* TO DO
The answer must consist of each line of the records below that contains the string "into".

######

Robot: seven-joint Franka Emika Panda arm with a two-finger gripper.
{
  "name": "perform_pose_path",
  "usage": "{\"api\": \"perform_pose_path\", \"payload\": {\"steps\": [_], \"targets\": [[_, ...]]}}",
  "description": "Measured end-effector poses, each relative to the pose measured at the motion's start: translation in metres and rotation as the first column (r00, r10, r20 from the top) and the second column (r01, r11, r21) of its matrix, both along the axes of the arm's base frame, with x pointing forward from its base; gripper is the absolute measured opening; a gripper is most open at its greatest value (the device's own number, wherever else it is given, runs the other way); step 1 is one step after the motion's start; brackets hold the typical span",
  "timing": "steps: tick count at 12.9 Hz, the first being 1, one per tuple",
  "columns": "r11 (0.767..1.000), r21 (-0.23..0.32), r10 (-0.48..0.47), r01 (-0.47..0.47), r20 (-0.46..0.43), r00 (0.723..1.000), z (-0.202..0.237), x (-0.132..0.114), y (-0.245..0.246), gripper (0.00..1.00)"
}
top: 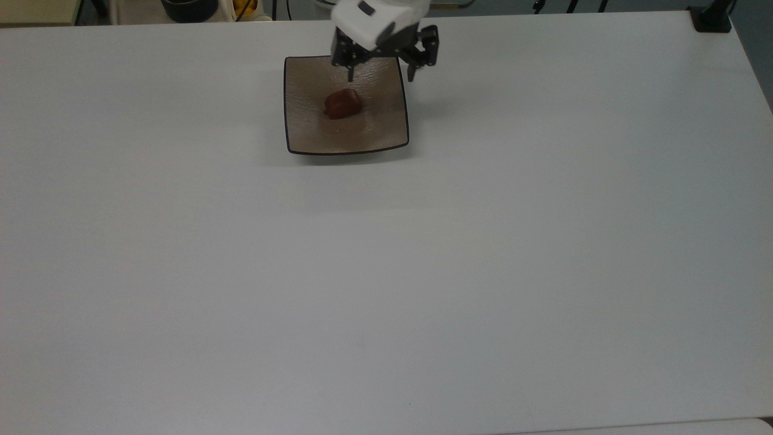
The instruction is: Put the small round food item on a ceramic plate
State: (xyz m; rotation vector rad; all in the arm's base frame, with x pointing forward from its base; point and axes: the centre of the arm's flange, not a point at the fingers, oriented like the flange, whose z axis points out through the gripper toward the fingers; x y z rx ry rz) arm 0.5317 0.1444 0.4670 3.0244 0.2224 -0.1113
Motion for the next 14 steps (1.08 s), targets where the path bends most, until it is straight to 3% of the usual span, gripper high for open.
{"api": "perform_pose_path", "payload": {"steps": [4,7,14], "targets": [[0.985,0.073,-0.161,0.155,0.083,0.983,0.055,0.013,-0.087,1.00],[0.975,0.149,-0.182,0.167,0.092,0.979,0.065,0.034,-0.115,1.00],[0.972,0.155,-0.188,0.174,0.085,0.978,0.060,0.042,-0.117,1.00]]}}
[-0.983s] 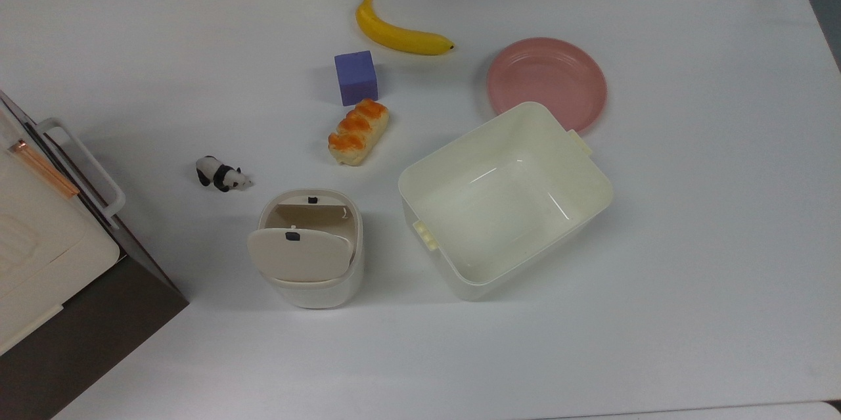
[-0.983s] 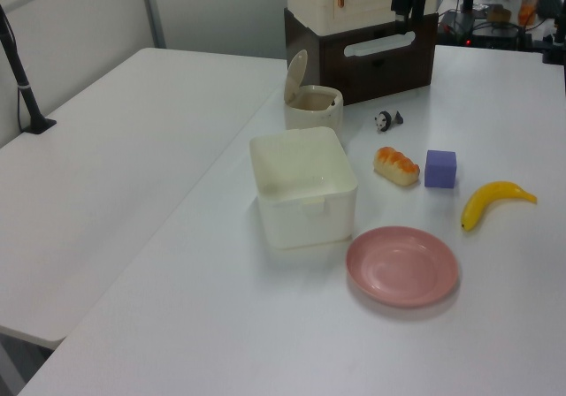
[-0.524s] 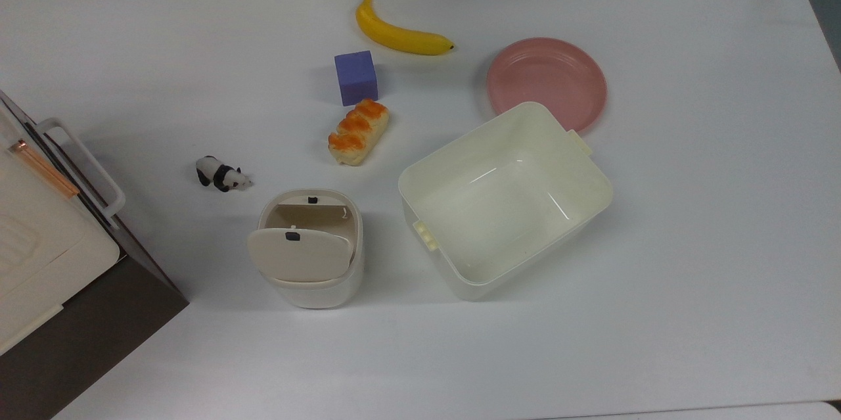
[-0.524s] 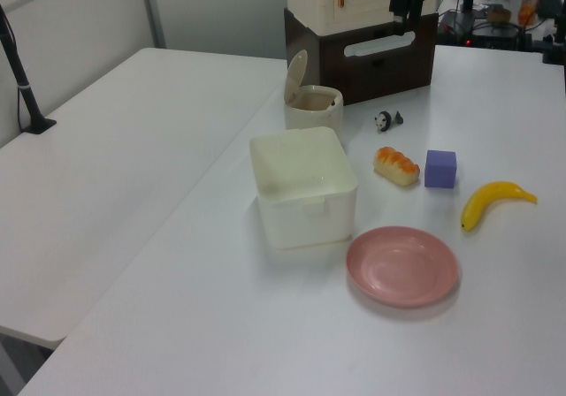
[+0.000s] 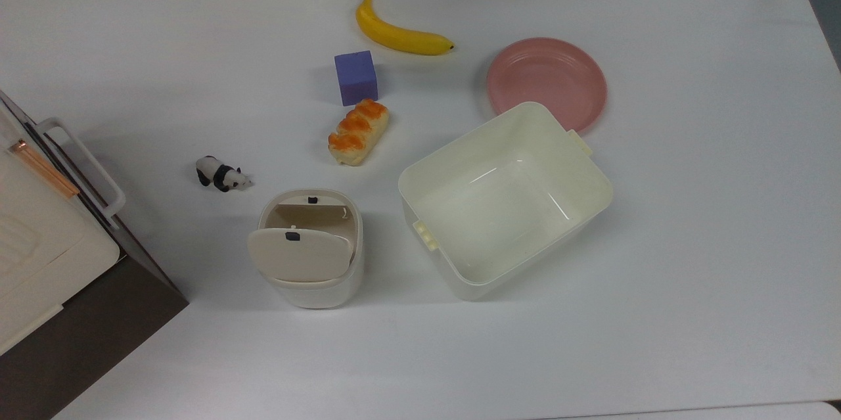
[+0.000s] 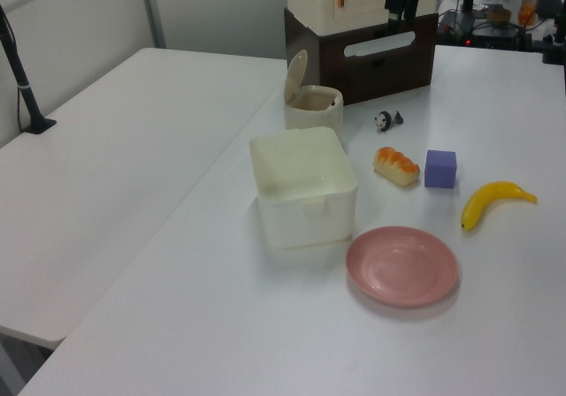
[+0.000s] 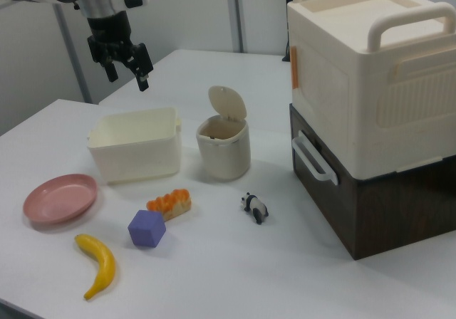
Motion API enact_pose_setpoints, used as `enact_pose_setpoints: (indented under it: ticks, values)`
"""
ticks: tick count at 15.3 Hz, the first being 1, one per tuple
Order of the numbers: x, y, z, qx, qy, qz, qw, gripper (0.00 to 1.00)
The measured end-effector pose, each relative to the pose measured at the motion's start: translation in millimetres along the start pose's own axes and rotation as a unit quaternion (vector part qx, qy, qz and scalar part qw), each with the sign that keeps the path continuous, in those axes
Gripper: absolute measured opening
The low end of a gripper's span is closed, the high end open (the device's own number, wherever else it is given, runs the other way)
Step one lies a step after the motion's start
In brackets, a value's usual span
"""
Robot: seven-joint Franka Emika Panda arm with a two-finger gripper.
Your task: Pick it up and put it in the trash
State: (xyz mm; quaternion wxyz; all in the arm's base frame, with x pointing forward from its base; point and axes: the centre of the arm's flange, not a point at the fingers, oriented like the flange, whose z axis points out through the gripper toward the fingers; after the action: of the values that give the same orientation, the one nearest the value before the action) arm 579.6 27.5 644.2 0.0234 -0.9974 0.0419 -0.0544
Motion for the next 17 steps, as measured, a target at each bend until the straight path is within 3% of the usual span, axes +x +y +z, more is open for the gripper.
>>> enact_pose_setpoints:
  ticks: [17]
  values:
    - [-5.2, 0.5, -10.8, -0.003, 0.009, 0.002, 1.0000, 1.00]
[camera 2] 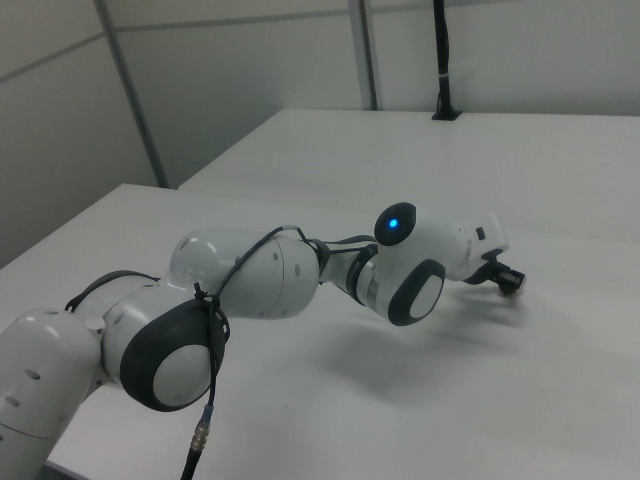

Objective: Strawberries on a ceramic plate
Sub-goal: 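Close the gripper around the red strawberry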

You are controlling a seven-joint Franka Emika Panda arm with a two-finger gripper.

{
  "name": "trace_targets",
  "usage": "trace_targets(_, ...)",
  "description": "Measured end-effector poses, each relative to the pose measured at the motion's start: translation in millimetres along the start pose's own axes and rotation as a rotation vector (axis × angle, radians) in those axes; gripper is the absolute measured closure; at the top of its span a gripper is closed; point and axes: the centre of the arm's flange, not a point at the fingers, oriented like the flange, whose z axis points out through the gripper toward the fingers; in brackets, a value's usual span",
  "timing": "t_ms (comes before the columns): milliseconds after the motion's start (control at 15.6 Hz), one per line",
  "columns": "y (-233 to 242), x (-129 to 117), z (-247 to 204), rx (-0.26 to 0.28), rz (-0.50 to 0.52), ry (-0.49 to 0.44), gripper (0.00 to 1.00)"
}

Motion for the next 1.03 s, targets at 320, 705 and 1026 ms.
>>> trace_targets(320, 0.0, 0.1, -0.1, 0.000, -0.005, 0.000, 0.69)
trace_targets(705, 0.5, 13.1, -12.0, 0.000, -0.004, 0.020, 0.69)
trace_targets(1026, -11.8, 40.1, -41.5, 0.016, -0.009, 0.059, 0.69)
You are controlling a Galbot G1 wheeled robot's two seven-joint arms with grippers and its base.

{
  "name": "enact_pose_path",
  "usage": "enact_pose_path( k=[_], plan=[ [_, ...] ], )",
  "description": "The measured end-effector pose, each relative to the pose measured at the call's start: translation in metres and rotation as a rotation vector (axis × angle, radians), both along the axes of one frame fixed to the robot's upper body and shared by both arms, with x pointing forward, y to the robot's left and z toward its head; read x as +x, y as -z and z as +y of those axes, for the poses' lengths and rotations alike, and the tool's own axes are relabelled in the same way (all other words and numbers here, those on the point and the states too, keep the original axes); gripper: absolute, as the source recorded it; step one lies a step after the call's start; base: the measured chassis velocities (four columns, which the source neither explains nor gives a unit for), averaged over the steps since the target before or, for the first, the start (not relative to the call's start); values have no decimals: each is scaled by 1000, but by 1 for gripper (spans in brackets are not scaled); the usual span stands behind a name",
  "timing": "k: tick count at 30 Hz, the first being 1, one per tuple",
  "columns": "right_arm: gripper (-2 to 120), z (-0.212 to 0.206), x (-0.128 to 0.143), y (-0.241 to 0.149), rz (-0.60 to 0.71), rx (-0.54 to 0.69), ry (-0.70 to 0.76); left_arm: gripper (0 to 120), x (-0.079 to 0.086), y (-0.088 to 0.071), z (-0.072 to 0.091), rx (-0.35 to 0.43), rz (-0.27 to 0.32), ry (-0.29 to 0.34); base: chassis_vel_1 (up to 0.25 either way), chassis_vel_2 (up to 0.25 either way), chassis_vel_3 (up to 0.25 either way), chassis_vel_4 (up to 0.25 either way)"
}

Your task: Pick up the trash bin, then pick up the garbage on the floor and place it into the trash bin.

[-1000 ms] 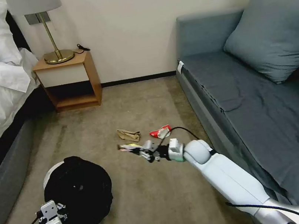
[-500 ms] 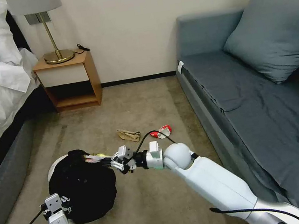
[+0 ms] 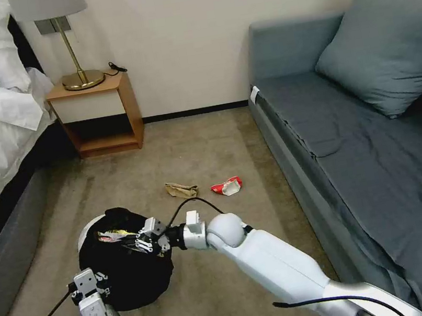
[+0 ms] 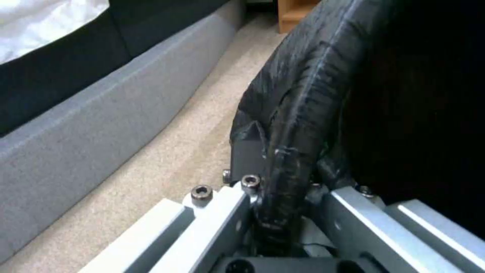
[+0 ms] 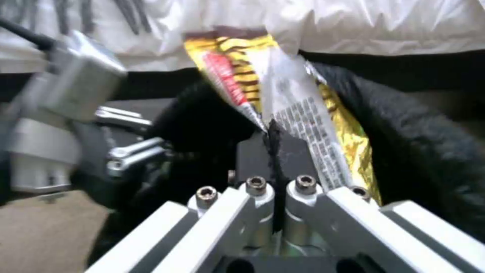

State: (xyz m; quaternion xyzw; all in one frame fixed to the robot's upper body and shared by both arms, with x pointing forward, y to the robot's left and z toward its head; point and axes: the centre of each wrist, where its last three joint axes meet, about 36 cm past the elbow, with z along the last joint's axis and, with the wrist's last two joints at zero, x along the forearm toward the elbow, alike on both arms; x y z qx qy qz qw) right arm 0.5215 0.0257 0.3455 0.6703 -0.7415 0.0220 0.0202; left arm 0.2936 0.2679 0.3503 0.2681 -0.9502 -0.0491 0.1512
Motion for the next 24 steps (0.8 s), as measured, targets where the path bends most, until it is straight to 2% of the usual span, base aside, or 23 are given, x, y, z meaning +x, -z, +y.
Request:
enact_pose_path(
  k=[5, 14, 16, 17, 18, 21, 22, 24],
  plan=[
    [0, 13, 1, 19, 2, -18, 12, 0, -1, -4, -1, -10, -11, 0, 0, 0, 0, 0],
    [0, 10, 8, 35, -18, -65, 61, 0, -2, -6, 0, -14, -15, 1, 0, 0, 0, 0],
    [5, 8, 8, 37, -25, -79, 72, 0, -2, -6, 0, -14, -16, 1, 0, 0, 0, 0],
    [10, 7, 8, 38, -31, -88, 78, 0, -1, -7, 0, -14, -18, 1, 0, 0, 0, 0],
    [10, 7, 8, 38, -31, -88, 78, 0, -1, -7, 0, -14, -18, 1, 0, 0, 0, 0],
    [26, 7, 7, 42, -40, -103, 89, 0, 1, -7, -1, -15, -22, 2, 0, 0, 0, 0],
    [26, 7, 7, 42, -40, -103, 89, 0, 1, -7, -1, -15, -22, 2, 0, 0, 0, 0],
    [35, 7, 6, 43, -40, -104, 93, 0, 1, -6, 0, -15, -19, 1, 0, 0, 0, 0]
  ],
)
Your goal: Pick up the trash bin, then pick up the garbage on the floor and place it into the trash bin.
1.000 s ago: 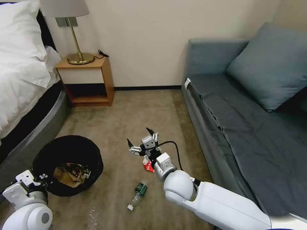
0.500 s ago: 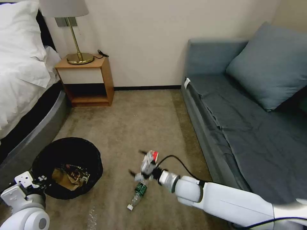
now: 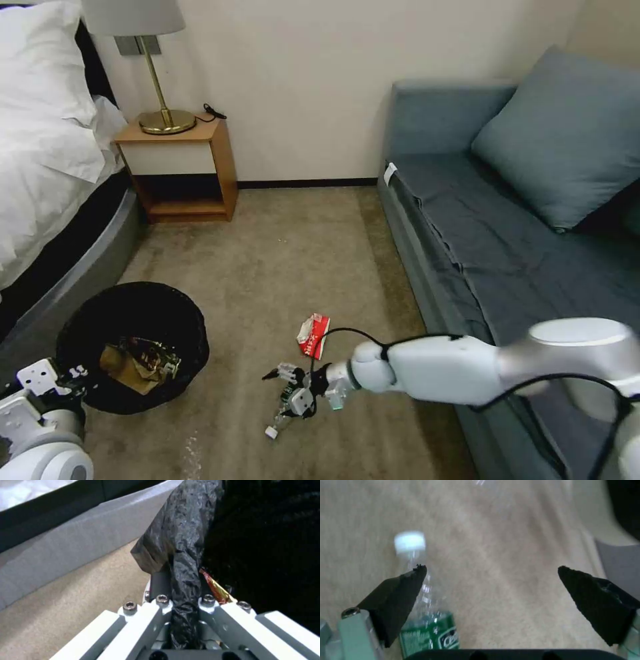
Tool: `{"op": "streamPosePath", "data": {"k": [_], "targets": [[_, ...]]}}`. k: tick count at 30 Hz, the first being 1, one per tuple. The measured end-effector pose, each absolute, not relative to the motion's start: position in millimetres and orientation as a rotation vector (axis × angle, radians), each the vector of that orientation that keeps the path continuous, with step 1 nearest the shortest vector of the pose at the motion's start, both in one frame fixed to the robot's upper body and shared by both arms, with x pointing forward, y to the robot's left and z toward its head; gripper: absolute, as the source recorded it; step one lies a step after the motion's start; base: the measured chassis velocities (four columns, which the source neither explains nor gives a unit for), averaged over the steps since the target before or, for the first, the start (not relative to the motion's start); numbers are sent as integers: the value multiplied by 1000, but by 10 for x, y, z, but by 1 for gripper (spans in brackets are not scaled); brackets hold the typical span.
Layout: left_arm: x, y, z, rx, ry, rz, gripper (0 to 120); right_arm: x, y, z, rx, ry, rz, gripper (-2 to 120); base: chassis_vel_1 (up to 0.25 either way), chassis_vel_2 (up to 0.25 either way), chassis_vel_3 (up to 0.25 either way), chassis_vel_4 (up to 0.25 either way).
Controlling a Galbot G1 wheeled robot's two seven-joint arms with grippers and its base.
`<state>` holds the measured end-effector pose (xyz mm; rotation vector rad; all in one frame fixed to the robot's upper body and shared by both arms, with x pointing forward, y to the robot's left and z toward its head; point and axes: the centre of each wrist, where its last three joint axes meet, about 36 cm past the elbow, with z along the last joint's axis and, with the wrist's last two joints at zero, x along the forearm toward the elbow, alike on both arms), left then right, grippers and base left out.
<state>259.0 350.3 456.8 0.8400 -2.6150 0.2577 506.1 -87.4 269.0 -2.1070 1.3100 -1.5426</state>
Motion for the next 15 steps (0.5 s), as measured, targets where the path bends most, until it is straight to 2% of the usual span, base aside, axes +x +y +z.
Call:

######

* ANSWER SPACE
Your task: Pick up the trash bin, then pick up the garbage on the floor and place it into the trash bin.
Your goal: Pick up the trash bin, then pick up the garbage on the floor and place it into the trash bin.

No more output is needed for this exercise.